• [THE TASK]:
In the listing below, find the line with "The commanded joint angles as" and the line with "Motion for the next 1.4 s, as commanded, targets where". Repeat those two lines and all lines between them exactly.
(Beginning of EXERCISE INPUT)
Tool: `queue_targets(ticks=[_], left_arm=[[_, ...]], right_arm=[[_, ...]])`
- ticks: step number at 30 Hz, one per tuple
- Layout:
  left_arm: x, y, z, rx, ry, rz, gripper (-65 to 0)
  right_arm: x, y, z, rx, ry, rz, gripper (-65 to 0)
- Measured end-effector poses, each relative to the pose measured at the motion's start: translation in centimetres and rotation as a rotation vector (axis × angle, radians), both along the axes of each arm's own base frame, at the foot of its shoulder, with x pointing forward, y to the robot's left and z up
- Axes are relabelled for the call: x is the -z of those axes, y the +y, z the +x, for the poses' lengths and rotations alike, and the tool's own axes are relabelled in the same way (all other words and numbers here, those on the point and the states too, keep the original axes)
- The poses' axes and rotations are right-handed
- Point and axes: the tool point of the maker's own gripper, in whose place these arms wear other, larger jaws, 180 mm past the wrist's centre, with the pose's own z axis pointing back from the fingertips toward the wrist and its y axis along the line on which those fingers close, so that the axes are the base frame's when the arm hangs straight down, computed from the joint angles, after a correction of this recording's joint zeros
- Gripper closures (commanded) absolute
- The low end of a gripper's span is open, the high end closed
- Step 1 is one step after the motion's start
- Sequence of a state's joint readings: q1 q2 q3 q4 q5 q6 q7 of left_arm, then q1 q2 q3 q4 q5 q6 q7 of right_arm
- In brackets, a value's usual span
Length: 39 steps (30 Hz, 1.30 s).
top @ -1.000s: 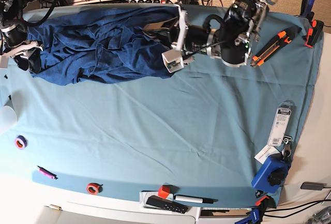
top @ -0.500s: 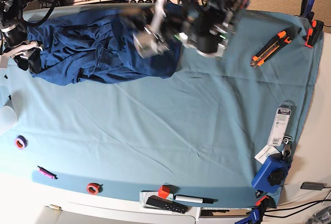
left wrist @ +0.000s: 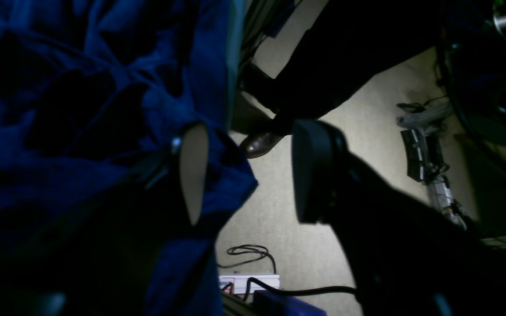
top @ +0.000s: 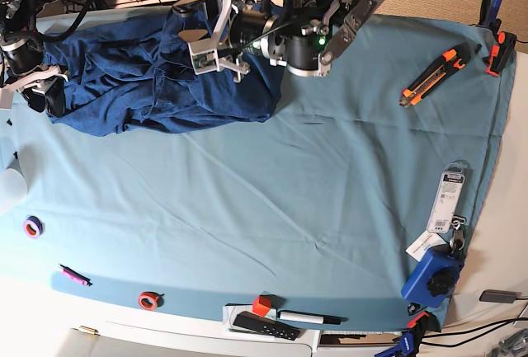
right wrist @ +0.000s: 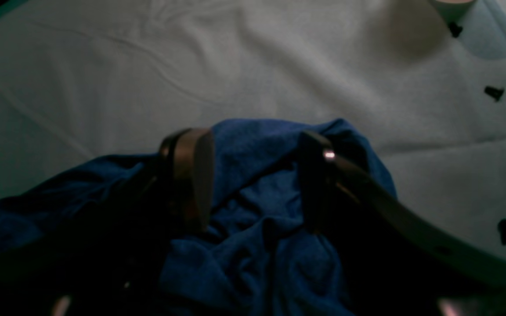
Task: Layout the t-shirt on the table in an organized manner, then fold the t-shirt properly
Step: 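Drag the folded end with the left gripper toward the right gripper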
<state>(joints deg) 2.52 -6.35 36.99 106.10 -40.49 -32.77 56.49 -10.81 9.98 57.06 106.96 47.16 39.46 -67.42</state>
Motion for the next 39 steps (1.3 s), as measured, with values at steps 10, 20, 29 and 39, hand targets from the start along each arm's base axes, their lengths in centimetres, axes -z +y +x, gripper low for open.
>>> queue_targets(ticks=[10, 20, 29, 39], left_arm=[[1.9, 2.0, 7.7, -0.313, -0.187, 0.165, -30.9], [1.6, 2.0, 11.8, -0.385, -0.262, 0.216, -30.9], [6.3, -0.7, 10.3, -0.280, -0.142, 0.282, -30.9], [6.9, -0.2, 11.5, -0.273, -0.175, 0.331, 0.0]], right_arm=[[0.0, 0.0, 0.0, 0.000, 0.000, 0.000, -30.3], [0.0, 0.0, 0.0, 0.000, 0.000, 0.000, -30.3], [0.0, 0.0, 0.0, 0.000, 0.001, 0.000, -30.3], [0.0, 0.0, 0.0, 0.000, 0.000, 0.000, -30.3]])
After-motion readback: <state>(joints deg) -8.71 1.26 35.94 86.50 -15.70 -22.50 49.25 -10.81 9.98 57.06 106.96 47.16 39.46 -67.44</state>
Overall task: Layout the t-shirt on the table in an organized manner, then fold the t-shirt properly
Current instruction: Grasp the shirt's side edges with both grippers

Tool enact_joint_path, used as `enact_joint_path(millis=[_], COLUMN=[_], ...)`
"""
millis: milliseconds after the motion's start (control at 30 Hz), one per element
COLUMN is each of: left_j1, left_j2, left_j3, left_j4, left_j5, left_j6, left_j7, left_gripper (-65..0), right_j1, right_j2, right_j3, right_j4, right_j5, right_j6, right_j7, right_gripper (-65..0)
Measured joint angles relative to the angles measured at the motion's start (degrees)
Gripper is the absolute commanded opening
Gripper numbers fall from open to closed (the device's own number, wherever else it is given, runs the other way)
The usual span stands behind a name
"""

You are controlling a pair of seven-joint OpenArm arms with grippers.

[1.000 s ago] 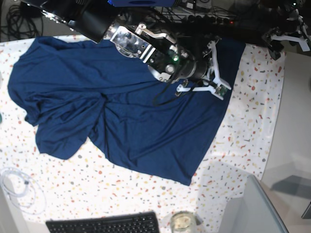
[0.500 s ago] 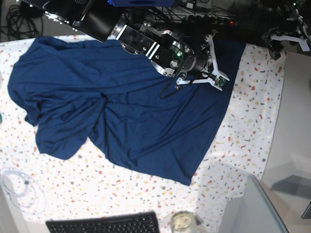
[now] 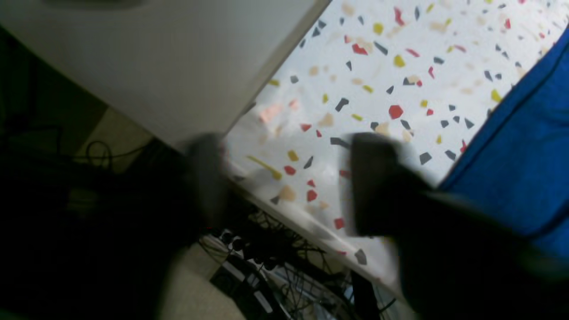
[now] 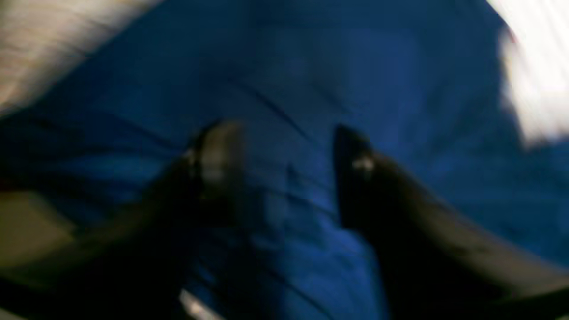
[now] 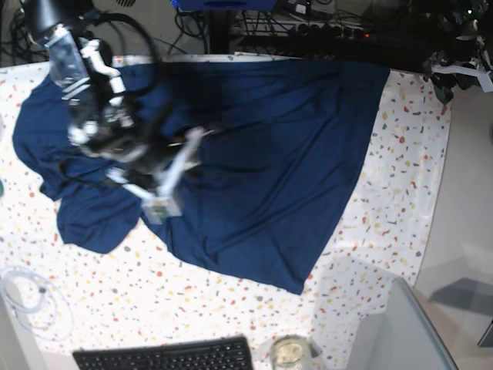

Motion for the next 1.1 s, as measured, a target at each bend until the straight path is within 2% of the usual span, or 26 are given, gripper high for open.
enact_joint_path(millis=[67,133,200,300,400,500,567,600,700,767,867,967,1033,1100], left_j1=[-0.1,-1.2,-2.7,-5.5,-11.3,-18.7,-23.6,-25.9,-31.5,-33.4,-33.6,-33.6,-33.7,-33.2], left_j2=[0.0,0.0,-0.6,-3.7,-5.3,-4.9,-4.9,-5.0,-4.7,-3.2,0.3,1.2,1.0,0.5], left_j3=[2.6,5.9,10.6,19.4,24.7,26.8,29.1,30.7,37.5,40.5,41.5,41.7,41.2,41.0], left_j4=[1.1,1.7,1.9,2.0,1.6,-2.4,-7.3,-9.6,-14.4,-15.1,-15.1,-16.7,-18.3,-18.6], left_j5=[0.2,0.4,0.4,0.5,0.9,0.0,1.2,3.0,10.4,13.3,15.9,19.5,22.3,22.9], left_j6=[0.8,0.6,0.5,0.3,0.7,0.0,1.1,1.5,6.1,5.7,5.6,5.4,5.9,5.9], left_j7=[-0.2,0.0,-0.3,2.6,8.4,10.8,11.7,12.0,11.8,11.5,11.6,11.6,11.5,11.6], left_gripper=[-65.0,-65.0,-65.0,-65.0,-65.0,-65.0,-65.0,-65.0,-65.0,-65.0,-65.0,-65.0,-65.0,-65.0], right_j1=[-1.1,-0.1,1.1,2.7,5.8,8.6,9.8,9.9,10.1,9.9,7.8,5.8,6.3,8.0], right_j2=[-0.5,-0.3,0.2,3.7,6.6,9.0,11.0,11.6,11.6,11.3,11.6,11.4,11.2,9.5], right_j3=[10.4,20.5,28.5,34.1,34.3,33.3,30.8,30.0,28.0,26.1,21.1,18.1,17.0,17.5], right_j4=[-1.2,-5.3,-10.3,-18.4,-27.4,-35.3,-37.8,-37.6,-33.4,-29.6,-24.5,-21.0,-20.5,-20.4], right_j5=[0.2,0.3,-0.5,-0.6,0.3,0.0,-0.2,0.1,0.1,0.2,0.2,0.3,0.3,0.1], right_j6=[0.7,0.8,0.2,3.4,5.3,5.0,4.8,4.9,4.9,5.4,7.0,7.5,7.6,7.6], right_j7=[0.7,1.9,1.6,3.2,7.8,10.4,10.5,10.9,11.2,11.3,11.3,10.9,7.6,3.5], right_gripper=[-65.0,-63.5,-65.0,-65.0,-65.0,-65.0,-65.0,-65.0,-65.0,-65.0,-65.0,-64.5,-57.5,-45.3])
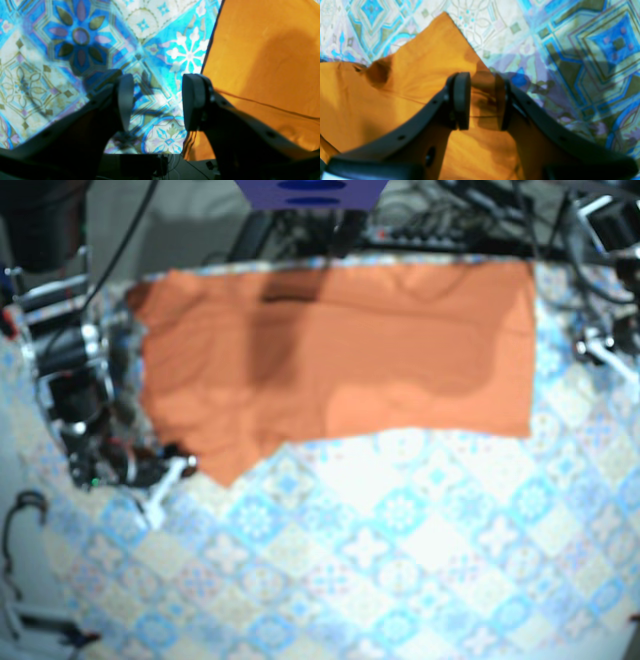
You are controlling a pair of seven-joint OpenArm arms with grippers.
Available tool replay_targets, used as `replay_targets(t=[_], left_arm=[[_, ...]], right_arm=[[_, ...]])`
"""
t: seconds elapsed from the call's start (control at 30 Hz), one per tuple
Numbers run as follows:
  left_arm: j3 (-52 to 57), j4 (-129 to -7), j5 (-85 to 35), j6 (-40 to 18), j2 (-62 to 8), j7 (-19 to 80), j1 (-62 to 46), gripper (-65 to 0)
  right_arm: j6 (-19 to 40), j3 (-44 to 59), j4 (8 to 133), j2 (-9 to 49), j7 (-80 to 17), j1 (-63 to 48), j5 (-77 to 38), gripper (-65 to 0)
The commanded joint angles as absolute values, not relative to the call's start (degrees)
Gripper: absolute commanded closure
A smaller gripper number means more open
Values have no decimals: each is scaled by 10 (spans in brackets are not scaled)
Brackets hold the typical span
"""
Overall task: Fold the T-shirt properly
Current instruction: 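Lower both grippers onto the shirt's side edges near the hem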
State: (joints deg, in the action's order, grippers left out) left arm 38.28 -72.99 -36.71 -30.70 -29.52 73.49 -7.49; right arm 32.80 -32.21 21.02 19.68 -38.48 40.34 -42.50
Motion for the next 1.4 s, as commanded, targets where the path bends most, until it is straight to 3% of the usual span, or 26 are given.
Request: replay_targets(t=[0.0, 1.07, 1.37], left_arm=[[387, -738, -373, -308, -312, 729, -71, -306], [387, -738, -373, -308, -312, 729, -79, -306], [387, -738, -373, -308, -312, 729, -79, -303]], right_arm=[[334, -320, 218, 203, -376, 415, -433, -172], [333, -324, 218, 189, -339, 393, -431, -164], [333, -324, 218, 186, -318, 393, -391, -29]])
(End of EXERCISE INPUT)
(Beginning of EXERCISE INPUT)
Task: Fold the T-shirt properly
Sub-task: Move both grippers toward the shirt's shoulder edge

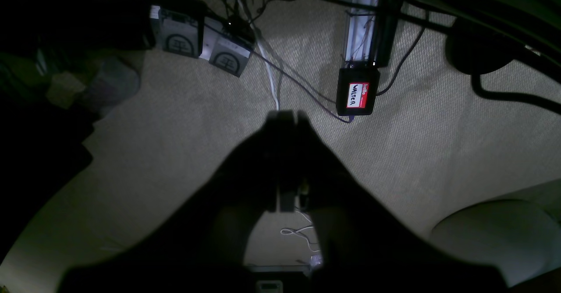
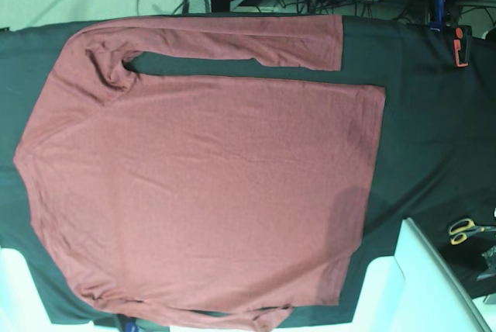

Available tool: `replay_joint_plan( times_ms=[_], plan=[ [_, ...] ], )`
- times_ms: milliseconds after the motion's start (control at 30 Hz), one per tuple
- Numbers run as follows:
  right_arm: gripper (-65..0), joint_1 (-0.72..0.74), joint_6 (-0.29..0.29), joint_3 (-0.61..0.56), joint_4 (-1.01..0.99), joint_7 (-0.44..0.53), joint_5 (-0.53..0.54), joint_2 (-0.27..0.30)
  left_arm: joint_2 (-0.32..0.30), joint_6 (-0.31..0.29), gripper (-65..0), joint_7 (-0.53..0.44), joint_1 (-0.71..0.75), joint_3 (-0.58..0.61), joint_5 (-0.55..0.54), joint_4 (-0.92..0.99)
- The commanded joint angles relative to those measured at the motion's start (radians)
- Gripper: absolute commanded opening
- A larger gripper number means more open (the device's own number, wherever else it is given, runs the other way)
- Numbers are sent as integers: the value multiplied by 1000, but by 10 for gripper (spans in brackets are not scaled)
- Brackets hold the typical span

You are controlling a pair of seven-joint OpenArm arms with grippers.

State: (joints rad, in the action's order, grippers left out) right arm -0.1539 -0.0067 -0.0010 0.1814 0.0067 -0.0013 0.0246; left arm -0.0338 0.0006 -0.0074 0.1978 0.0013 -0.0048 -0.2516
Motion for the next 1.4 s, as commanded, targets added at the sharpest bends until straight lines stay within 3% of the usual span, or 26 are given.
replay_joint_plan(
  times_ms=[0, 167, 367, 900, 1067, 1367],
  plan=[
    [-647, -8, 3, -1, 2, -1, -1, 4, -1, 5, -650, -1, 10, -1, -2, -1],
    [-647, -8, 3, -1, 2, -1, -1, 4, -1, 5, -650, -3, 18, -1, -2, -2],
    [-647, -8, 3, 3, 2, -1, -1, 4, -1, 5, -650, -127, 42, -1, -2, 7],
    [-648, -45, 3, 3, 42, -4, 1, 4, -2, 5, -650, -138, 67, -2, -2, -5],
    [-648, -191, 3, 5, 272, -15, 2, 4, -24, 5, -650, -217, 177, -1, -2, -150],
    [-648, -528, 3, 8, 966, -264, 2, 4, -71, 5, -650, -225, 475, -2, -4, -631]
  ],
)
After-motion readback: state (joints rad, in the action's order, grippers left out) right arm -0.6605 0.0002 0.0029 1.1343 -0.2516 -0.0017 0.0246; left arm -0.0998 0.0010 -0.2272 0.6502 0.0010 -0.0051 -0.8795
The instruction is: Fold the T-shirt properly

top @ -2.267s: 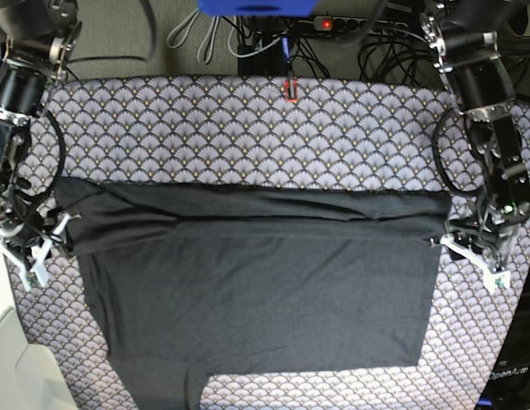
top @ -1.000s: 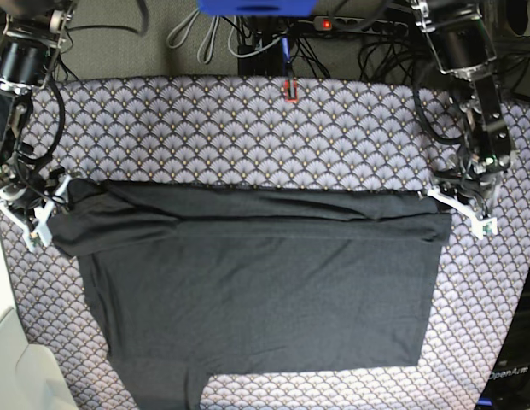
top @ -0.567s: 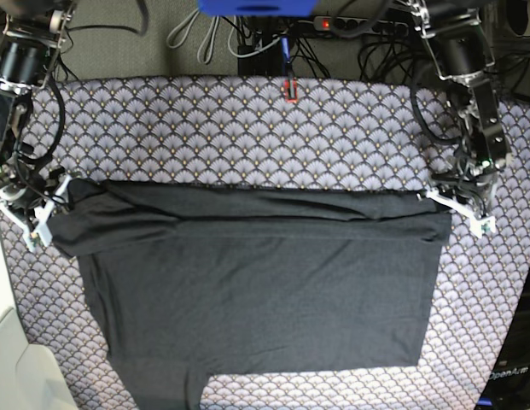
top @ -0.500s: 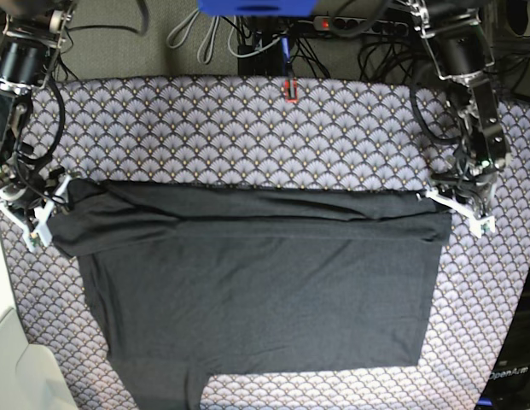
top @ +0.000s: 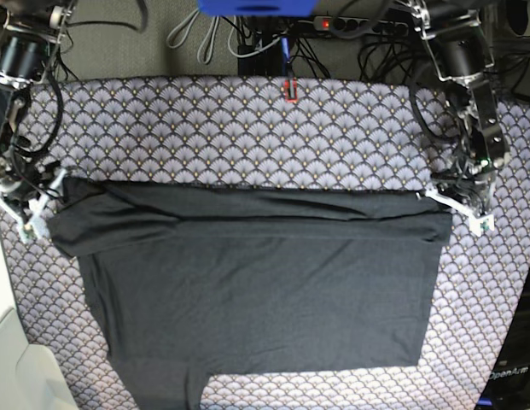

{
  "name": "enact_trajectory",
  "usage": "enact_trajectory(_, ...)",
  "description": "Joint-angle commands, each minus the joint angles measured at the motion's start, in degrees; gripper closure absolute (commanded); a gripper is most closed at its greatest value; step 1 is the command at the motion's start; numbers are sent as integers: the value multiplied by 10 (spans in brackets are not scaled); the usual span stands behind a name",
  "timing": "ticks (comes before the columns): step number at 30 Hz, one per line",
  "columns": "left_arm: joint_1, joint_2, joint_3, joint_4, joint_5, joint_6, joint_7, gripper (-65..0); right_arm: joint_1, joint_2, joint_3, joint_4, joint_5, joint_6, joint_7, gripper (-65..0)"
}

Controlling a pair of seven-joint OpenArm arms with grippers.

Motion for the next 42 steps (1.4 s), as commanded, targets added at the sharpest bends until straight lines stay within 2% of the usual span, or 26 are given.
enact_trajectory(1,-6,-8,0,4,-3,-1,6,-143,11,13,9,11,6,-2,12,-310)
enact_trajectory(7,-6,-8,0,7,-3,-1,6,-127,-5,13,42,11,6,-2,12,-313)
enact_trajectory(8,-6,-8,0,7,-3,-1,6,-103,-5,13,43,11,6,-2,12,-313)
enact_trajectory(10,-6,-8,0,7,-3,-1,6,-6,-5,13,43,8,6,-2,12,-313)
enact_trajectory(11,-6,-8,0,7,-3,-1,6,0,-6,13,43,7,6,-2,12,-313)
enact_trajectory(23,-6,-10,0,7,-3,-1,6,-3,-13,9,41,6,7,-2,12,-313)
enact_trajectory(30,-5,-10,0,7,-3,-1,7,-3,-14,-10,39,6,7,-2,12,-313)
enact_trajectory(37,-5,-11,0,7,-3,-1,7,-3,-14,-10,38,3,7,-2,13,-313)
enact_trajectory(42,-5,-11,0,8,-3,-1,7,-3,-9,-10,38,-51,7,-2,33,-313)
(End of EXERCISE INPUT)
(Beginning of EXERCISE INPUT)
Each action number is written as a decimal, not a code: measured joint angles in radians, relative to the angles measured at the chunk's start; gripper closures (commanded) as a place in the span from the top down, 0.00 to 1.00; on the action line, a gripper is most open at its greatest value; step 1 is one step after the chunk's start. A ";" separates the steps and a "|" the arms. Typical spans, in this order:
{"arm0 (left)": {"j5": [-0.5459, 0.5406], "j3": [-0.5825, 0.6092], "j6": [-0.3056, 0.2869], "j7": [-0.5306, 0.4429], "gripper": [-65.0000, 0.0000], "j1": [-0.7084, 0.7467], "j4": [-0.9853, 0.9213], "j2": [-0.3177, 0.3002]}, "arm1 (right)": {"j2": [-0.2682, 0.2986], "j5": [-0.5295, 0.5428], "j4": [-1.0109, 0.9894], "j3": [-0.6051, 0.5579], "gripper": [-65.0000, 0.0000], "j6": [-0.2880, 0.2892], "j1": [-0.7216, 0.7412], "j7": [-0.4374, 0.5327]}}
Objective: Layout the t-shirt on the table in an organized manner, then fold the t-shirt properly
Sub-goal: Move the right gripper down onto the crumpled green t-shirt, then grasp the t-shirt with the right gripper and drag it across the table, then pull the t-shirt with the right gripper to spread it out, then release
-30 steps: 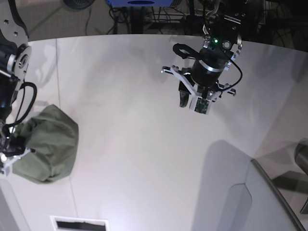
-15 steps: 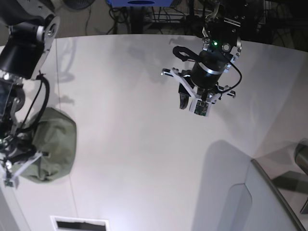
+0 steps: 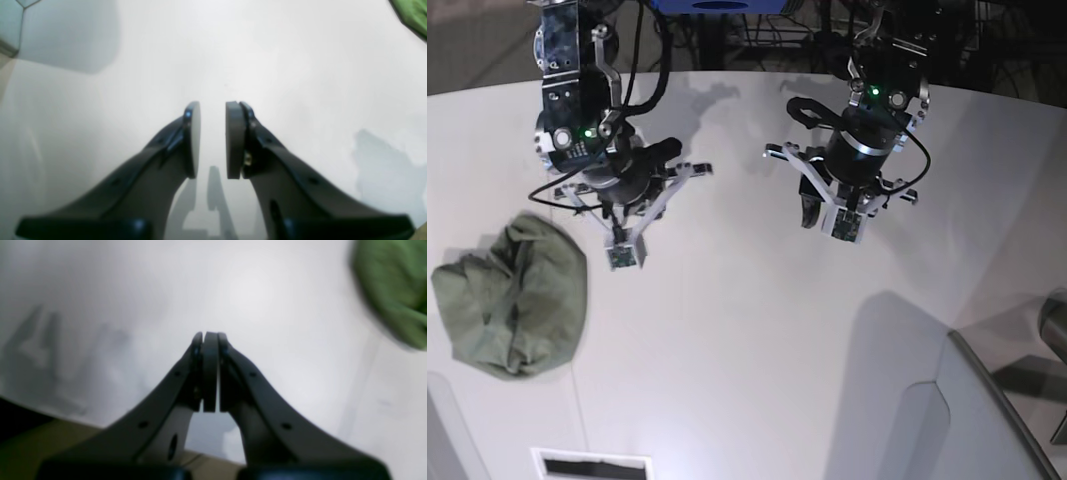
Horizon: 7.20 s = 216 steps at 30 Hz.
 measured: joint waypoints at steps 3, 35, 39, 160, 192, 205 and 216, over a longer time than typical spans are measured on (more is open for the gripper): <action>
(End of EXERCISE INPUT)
• [SOLVED EXERCISE]:
The commanded joint angles as absolute values, not relative to the call's start (degrees)
Gripper: absolute commanded closure
A smaller gripper number means more open
Values have no decimals: each is scaled by 10 (spans in brackets are not scaled)
Brackets hold the typical span
"""
Overall task: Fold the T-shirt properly
Current instruction: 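Lower both grippers onto the shirt's side edges near the hem
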State: (joints deg, in the action's order, grippers left out) left arm 38.28 -72.99 -36.71 -30.70 -29.52 73.49 -7.49; right arm 32.80 -32.21 21.02 19.68 -38.48 40.34 -42.50
Motion for the next 1.4 s, as commanded, targets where the path bends most, until it is straight to 3% of the usual span, or 26 are given.

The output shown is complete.